Assignment:
The job is to output exactly the lines that run from the start of the entries through the line containing "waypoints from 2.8", pictures omitted.

Data for review START

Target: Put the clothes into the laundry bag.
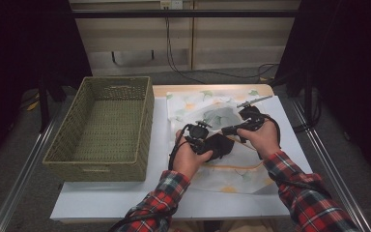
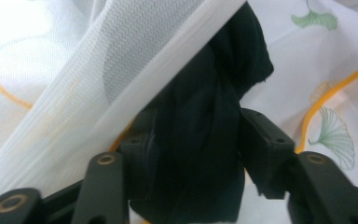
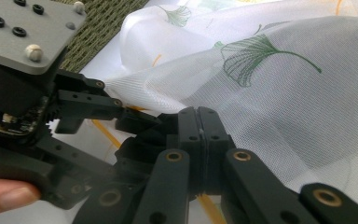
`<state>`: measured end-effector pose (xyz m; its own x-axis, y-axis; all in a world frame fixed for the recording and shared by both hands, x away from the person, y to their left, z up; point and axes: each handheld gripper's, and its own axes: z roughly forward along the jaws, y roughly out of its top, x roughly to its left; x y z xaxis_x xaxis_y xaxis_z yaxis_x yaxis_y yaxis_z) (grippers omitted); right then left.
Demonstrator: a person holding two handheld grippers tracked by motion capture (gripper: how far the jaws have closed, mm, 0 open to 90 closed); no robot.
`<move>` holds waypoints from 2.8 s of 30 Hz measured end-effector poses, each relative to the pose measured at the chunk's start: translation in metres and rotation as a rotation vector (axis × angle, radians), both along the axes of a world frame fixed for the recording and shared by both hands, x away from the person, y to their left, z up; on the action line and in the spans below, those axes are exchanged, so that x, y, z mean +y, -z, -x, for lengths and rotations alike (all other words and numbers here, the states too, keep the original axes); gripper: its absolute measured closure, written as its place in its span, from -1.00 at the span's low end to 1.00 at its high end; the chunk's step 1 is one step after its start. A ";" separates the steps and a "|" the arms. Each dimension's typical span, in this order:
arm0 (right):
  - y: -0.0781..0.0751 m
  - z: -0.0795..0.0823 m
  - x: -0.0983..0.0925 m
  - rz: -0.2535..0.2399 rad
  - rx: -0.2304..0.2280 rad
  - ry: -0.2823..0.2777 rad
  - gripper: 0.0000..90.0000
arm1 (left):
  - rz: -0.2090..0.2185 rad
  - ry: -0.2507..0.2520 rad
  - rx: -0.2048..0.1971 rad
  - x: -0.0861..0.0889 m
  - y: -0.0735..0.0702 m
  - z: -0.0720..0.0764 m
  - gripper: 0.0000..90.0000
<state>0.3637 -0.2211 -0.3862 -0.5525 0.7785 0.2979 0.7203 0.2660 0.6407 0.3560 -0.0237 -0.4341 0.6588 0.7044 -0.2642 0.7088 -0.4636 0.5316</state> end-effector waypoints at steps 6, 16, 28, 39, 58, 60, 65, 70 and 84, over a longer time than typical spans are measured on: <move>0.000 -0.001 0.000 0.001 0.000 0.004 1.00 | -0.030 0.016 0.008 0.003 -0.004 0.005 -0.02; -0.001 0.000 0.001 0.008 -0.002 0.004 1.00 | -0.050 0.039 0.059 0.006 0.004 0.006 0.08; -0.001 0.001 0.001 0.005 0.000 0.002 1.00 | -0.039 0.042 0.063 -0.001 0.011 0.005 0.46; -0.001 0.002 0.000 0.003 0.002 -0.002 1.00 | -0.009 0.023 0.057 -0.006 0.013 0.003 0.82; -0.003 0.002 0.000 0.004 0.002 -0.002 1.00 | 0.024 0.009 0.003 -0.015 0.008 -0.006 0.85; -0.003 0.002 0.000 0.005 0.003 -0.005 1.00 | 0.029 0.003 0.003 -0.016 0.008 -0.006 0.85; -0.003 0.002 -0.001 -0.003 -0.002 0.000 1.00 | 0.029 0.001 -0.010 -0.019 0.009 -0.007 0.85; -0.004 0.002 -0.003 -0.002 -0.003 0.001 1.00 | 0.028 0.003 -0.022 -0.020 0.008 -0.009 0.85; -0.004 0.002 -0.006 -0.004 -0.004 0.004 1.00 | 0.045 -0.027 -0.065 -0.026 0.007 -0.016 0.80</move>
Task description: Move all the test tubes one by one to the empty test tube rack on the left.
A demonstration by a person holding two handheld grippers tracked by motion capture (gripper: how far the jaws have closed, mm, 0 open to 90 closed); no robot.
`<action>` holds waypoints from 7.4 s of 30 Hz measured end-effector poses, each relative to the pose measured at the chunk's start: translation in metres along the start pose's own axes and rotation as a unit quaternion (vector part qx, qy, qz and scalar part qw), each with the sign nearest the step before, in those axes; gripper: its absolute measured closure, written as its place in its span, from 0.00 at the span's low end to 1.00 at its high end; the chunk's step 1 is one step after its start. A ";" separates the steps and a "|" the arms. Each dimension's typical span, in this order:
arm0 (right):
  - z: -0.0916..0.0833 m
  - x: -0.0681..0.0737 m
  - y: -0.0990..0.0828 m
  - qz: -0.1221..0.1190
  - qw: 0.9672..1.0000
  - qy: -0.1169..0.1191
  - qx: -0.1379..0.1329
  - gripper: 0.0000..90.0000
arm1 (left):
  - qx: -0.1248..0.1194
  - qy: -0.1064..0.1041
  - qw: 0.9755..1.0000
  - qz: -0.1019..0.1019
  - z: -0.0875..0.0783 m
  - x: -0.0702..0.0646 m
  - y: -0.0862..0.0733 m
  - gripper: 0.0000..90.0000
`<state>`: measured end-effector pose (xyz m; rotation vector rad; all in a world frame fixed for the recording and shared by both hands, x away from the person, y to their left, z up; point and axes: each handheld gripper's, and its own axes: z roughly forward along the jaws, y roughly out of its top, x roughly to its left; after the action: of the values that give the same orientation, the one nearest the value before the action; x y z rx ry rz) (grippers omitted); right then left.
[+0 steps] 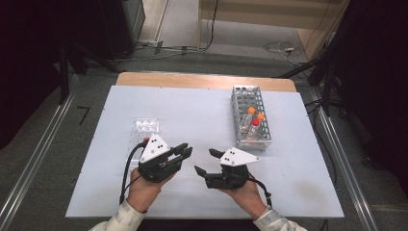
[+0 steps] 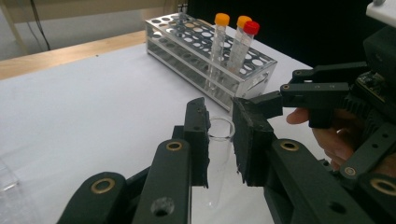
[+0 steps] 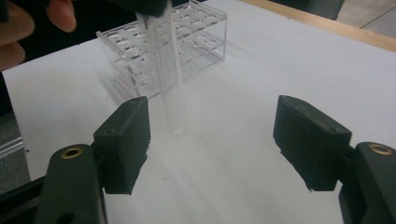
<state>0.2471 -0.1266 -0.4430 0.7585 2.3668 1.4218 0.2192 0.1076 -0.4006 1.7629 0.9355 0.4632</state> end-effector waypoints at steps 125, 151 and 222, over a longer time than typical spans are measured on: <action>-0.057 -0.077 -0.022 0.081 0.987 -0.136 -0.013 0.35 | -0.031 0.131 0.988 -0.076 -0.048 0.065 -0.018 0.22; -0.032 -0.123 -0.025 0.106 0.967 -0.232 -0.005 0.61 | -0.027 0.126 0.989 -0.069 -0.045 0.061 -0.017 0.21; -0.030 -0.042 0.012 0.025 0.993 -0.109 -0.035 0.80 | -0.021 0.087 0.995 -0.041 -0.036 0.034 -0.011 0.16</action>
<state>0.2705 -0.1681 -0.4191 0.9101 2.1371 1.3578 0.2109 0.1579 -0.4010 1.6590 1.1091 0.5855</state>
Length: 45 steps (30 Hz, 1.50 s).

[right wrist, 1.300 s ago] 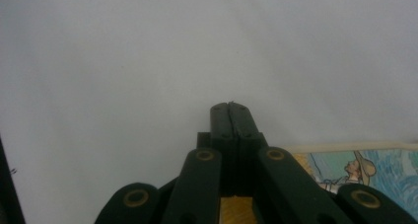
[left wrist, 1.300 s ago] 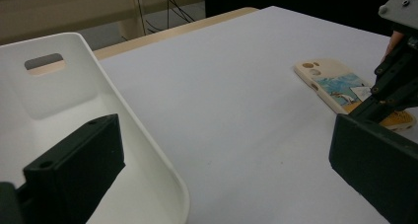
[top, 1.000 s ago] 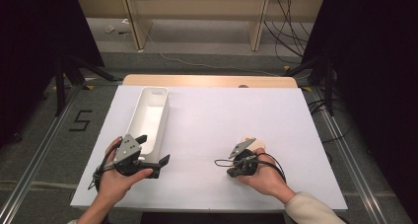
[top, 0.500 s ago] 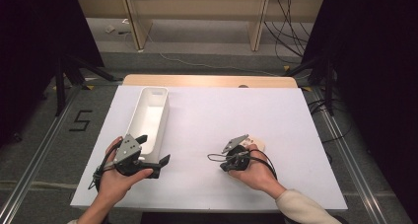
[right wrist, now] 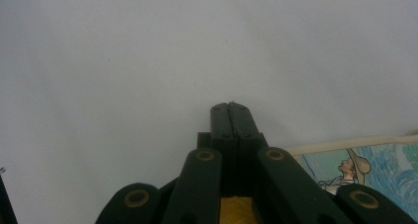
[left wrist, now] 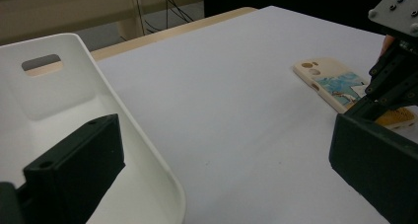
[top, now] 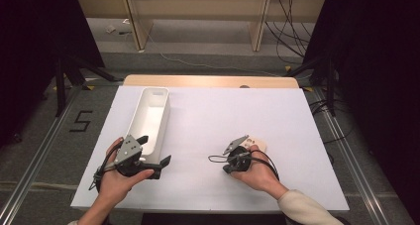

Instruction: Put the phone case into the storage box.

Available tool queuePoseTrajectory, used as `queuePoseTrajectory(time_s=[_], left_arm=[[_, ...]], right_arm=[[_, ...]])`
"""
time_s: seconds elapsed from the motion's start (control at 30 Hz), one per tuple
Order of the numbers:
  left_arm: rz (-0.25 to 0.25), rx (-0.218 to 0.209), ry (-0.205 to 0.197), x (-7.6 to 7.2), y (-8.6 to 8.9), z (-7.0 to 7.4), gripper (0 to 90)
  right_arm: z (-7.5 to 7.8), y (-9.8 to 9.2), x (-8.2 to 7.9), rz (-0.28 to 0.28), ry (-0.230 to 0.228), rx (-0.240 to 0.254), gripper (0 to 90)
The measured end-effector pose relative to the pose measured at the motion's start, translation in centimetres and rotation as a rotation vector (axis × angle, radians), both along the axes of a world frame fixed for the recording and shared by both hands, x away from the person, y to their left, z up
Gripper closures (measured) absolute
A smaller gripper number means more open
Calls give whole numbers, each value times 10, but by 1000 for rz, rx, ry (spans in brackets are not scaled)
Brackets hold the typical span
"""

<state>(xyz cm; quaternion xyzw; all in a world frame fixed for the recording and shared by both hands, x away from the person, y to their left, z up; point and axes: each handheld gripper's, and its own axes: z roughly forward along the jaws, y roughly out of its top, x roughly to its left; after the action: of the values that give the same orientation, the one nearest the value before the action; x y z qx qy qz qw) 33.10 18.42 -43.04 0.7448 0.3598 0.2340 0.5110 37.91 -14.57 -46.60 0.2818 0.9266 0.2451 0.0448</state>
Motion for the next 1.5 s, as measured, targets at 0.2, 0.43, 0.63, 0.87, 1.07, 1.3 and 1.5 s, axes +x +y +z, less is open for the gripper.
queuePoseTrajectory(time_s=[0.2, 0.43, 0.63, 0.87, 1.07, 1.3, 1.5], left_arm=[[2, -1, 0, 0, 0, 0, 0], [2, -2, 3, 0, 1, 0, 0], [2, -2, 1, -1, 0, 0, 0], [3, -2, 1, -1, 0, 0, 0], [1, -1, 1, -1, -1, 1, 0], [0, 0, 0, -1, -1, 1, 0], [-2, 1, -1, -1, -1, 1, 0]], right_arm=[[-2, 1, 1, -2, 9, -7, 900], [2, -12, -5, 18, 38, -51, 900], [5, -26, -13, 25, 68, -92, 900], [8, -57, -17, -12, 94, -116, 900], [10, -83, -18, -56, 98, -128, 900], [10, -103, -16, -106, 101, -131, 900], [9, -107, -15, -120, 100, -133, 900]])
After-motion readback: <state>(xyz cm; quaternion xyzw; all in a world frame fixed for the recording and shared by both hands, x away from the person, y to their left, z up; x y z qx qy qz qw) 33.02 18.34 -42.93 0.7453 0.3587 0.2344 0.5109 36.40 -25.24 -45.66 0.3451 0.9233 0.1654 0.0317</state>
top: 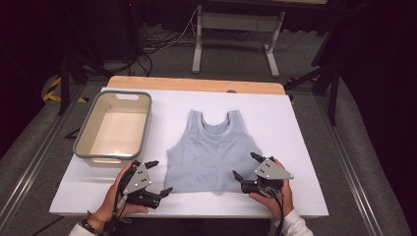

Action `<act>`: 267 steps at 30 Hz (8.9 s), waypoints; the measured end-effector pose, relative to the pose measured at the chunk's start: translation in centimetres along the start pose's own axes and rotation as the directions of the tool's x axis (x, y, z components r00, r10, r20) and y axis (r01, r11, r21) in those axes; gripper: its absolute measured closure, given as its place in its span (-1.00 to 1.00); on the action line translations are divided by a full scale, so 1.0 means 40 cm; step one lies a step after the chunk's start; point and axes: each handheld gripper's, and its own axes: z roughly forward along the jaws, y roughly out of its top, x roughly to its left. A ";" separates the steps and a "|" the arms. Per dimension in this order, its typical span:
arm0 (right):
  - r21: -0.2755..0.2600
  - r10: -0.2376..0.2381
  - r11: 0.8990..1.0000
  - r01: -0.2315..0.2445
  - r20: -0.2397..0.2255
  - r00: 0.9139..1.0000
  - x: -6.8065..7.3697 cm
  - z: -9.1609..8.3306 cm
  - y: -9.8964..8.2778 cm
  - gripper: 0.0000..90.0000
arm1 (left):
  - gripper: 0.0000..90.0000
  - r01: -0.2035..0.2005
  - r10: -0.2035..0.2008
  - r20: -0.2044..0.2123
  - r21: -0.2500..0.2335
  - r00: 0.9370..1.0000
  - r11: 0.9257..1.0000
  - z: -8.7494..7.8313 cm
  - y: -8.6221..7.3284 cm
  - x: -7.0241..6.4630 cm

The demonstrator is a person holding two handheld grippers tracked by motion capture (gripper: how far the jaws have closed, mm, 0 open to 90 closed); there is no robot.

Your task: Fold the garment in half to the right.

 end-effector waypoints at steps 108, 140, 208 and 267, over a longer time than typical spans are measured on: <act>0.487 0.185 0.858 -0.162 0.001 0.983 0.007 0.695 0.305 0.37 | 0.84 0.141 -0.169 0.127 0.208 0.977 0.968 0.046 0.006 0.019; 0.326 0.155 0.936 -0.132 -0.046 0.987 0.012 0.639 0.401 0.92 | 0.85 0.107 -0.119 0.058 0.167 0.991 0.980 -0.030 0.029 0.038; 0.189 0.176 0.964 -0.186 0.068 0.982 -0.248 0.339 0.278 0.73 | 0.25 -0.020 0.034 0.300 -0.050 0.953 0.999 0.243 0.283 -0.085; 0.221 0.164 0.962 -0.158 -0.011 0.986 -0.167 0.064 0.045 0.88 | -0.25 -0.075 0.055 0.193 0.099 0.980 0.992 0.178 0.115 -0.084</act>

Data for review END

Response to this exercise:
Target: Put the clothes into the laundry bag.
`<state>`: measured end-effector pose (xyz m; its own x-axis, y-axis; all in a world frame fixed for the recording and shared by both hands, x away from the person, y to their left, z up; point and axes: each handheld gripper's, and its own axes: z roughly forward along the jaws, y roughly out of its top, x roughly to its left; x y z xaxis_x xaxis_y xaxis_z yaxis_x yaxis_y yaxis_z) (grippers omitted); right then left.
Demonstrator: a person holding two handheld grippers tracked by motion capture (gripper: how far the jaws have closed, mm, 0 open to 90 closed); no robot.
`<move>` holds waypoints from 2.8 s of 30 Hz measured end-effector poses, each relative to the pose measured at the chunk's start: translation in metres and rotation as a rotation vector (axis × angle, radians), both along the axes of a world frame fixed for the recording and shared by both hands, x away from the person, y to their left, z up; on the action line and in the spans below, those axes are exchanged, so that x, y, z mean +y, -z, -x, for lengths and rotations alike (all other words and numbers here, the states too, keep the original axes); gripper: its absolute measured closure, written as its place in its span, from -1.00 at the span's low end to 1.00 at its high end; the chunk's step 1 is one step after its start. A ";" separates the steps and a "|" the arms. Each dimension's typical span, in this order:

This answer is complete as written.